I have a bunch of messages in a gmail mailbox with slightly mangled headers. I’d like to process and update them automatically using python and gmail’s imap interface. I’d like to download the messages, modify the headers locally, then delete it on the server, then add the fixed message back. The problem is that while the message does seem to be properly deleted, after adding it back the old, bad headers are still present. Complicating matters, if I manually delete the message in gmail and then add the message with the same command in python, the new, good headers appear as desired.
>>> import imaplib
>>> import email
>>> mail = imaplib.IMAP4_SSL('imap.gmail.com')
>>> mail.login('user@gmail.com', 'password')
>>> mail.select('label')
('OK', ['2'])
>>> mail.search(None, 'from', 'bad_string')
('OK', ['2'])
>>> ret,data = mail.fetch('2', '(RFC822)')
>>> msg = email.message_from_string(data1[0][1])
>>> msg['from']
'"Doe, John" <john.doe@bad_string.com>'
>>> new = msg['from'].replace('bad_string', 'good_string')

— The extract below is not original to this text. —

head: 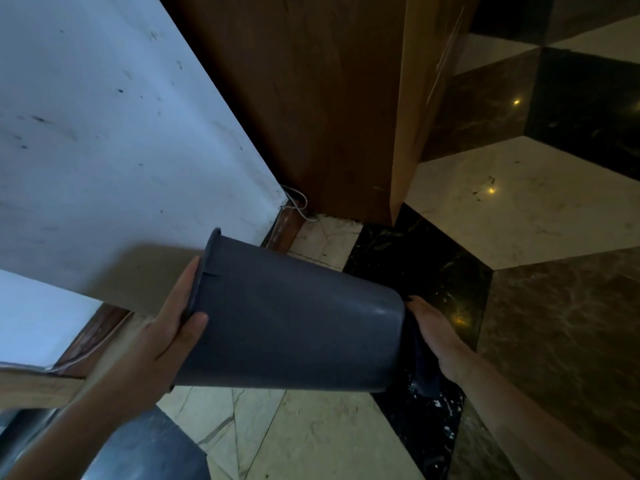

>>> msg.replace_header('From', new)
>>> msg['from']
'"Doe, John" <john.doe@good_string.com>'
>>> mail.store('2', '+FLAGS', '\\Deleted')
('OK', ['2 (FLAGS (\\Seen \\Deleted))'])
>>> mail.expunge()
('OK', ['2'])
>>> mail.search(None, 'from', 'bad_string')
('OK', [''])
>>> mail.select('label')
('OK', ['1'])
At this point, it seems like python sees the email as deleted. Checking in gmail’s web interface seems to show it as gone, too. There is only one email in the label instead of two at the beginning and the search returns empty.
>>> mail.append('label', None, '"20-Jul-2012 22:30:00 -0400"', str(msg))
('OK', ['[APPENDUID 24 13] (Success)'])
>>> mail.search(None, 'from', 'bad_string')
('OK', ['2'])
>>> mail.search(None, 'from', 'good_string')
('OK', [''])
But the message is back with it’s original bad string. However, if instead of programmatically marking it as deleted and expunging, I delete and empty the trash in gmail’s web interface and then append (still in the same python session as above so running this right after the above output)…
>>> mail.append('label', None, '"20-Jul-2012 22:30:00 -0400"', str(msg))
('OK', ['[APPENDUID 24 14] (Success)'])
>>> mail.search(None, 'from', 'bad_string')
('OK', [''])
>>> mail.search(None, 'from', 'good_string')
('OK', ['2'])
The IMAP settings in gmail are as follows:
- When I mark a message in IMAP as deleted: Auto-Expunge off – Wait for the client to update the server.
- When a message is marked as deleted and expunged from the last visible IMAP folder: Immediately delete the message forever
So of course the answer uncloaks shortly after posting the question… The significant detail is the line “When a message is marked as deleted and expunged from the last visible IMAP folder“. By default, All Mail is selected as a visible IMAP folder and so the message will always be visible in at least one folder. I believe there are two solutions:
Unselect All Mail as a visible IMAP folder. Then the “When a message is marked…” option behaves as I would have initially expected it to when deleting and expunging from a label. If “archive the message” is selected, it simply removes the label and it is still visible in All Mail. If “move the message to Trash” is selected, the message is moved to the trash label. If “permanently delete forever” is selected, the message is completely deleted.
With all the default folders selected as visible IMAP folders and the default IMAP settings, instead of performing any operations on the message in it’s current label(s) you can instead copy the message to the “[Gmail]/Trash” label, then select the trash label and delete/expunge everything in there. This permanently deletes the message.